*** Opening of Exercise data ***

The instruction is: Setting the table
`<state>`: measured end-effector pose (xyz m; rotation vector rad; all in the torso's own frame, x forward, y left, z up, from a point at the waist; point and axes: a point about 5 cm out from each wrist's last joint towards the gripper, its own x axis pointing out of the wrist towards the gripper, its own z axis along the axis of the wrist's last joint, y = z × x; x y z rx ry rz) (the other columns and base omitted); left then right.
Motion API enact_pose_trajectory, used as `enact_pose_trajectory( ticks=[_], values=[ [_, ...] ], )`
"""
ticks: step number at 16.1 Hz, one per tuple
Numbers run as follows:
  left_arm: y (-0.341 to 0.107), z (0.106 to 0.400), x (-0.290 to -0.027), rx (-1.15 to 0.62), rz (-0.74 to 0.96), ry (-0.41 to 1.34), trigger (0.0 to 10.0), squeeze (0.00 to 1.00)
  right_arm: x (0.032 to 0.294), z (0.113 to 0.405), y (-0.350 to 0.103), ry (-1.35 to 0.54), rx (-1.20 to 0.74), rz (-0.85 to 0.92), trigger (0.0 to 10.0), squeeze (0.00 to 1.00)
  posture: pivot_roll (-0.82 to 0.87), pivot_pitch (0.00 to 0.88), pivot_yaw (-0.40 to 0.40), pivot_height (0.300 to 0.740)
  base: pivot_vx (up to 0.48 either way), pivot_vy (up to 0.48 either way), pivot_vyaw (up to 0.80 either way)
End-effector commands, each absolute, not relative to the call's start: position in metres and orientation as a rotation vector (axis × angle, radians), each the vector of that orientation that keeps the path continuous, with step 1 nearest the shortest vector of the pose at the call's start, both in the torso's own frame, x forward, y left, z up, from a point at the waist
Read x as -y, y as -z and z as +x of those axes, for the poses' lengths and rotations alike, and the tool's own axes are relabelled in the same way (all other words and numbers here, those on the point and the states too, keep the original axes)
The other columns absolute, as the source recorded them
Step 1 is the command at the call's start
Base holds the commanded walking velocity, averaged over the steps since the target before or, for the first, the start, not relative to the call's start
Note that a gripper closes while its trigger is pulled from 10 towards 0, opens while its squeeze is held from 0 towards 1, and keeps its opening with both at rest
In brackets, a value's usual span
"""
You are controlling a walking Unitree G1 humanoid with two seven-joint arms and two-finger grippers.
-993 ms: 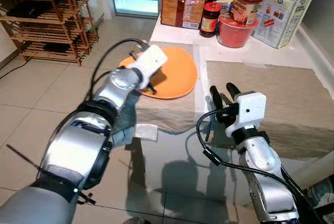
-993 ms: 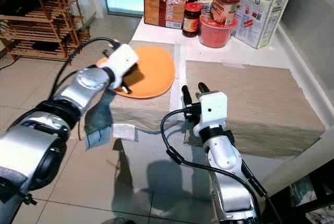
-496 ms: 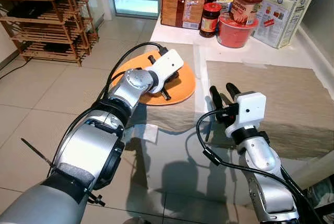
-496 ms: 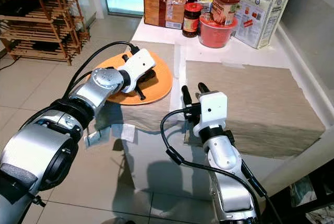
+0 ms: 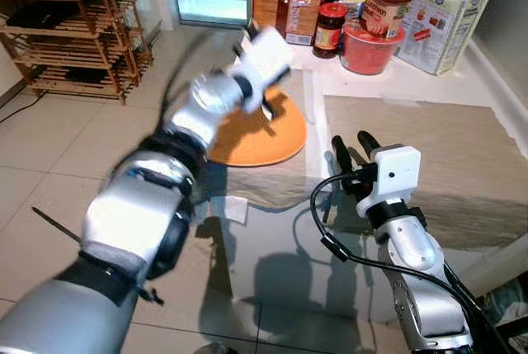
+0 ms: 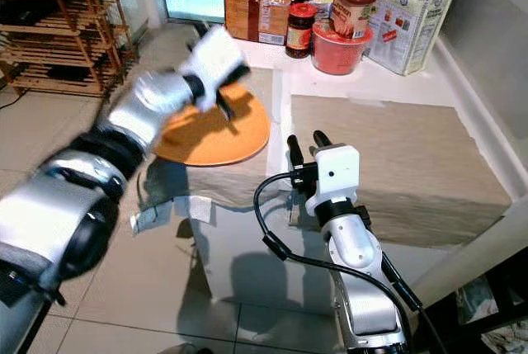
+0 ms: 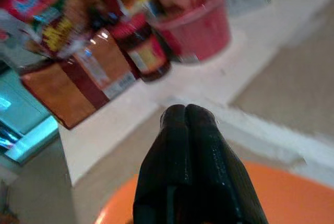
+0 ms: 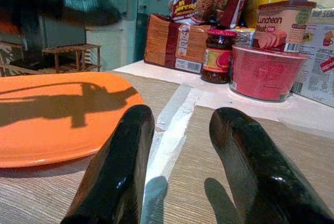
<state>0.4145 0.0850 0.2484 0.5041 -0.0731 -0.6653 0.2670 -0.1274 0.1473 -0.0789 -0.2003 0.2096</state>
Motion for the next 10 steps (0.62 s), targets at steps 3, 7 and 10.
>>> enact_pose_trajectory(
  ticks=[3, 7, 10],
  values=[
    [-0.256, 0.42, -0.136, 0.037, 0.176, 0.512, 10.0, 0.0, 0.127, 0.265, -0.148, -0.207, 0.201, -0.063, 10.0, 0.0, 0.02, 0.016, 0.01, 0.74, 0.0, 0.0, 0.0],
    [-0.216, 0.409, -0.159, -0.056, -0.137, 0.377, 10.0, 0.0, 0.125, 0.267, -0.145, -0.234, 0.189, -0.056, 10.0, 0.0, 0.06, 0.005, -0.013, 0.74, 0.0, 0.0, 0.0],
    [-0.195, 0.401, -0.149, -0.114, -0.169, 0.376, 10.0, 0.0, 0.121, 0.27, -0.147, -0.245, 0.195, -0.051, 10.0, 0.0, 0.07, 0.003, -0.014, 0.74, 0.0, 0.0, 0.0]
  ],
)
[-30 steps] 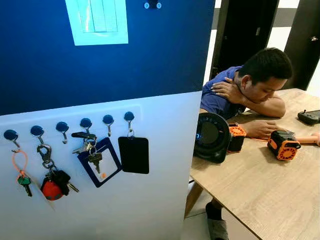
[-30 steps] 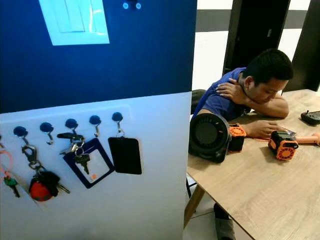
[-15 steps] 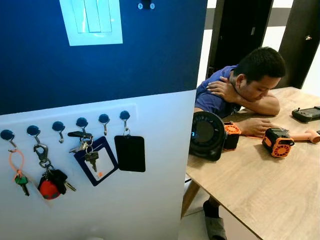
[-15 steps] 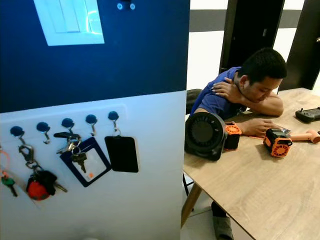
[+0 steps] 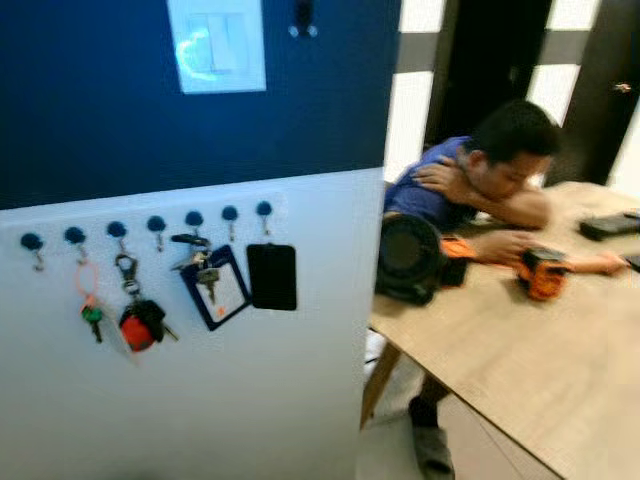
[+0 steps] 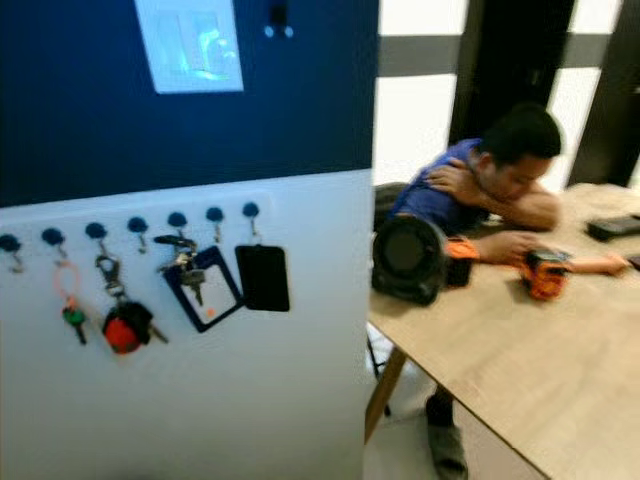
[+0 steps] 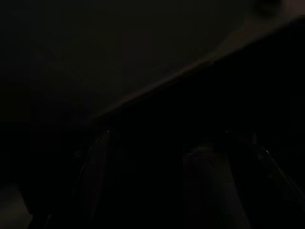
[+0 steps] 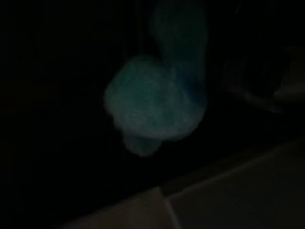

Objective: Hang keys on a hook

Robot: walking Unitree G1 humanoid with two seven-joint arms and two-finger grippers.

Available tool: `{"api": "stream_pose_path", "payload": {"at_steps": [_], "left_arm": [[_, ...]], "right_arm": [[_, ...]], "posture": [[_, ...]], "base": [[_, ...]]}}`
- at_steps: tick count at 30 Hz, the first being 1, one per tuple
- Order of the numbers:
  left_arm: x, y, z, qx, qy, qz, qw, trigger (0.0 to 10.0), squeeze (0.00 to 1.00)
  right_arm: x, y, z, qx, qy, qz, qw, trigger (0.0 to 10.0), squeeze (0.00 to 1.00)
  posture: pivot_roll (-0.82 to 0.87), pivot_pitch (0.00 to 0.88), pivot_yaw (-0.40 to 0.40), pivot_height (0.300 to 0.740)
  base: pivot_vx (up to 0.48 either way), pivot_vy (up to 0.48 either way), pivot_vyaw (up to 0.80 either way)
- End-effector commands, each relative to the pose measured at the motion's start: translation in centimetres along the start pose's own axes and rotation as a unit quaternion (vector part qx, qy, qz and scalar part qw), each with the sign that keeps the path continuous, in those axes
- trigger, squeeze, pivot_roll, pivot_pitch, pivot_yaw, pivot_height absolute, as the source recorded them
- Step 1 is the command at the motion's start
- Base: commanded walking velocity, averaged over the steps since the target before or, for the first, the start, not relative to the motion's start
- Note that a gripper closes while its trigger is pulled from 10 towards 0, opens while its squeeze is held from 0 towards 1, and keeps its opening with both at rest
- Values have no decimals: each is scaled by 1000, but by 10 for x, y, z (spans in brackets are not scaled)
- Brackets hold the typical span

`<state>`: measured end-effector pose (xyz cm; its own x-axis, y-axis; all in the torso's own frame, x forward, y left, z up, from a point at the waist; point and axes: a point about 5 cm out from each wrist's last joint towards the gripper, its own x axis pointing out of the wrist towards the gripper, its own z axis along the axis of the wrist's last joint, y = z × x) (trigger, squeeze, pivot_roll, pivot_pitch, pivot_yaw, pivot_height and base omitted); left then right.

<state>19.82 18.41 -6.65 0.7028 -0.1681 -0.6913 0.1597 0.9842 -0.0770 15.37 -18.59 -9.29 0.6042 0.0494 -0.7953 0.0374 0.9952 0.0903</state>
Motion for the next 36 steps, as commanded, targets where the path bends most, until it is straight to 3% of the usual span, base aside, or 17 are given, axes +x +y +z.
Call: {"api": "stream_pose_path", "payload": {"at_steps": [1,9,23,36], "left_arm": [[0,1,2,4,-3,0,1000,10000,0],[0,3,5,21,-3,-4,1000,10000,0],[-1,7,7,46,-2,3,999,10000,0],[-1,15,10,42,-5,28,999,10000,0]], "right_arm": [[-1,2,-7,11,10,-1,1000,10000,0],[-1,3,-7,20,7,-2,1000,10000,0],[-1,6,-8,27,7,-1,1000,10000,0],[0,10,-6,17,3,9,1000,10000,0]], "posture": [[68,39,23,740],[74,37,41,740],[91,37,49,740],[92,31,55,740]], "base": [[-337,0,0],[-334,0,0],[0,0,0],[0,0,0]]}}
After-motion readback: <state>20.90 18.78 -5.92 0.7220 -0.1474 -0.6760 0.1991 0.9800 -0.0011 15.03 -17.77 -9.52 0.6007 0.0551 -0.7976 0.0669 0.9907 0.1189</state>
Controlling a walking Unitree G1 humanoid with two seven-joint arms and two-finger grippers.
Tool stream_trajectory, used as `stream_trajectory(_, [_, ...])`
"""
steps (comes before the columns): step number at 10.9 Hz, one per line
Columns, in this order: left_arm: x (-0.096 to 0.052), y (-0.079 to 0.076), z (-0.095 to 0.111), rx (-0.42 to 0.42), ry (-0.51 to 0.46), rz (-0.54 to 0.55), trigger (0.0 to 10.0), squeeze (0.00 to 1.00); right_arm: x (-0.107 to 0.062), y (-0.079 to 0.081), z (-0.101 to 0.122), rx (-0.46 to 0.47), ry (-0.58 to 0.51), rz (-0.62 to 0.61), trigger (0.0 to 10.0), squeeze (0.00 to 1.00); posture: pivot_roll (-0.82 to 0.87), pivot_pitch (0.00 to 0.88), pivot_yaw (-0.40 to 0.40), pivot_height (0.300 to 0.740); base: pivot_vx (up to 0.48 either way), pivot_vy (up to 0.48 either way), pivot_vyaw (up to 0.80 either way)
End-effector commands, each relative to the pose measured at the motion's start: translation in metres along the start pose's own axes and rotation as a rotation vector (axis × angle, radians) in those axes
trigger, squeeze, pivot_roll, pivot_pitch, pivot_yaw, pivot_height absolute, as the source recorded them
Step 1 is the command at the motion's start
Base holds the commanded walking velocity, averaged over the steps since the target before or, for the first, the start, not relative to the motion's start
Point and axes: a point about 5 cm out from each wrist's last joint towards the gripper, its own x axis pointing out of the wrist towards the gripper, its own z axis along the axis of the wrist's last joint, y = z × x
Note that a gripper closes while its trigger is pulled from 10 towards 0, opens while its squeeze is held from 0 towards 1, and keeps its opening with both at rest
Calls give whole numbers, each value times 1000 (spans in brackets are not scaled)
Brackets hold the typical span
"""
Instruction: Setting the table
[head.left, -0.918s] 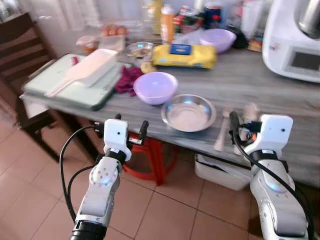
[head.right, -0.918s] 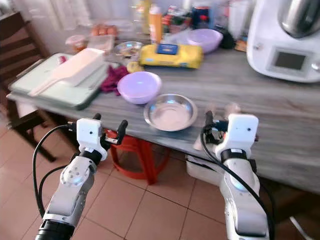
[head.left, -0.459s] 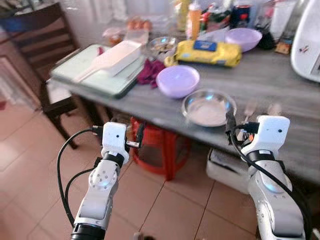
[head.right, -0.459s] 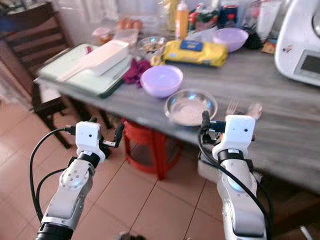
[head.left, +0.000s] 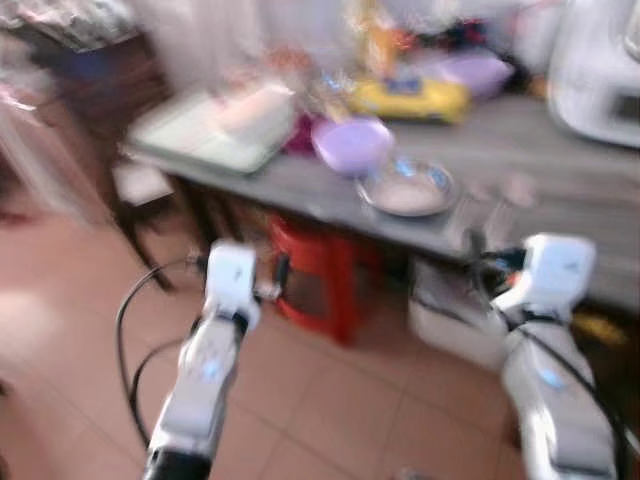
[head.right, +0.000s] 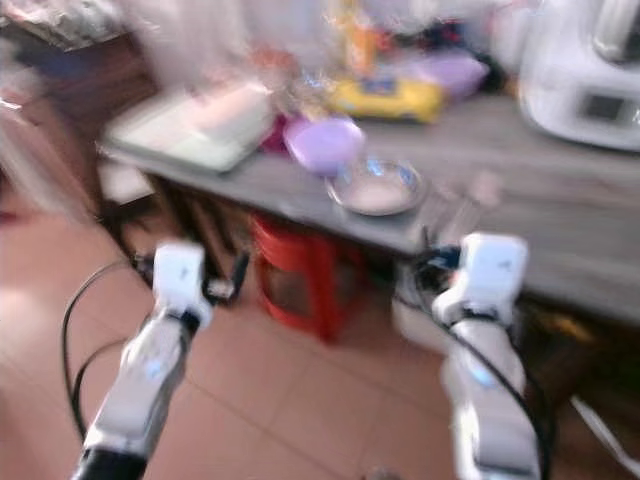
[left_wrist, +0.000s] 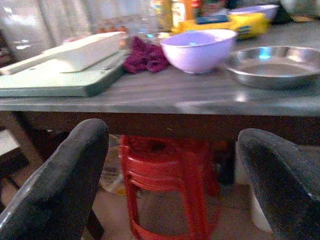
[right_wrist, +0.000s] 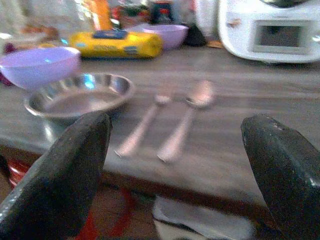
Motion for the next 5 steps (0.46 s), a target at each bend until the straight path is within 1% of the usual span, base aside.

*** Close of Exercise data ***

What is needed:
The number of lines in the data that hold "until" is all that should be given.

Response:
2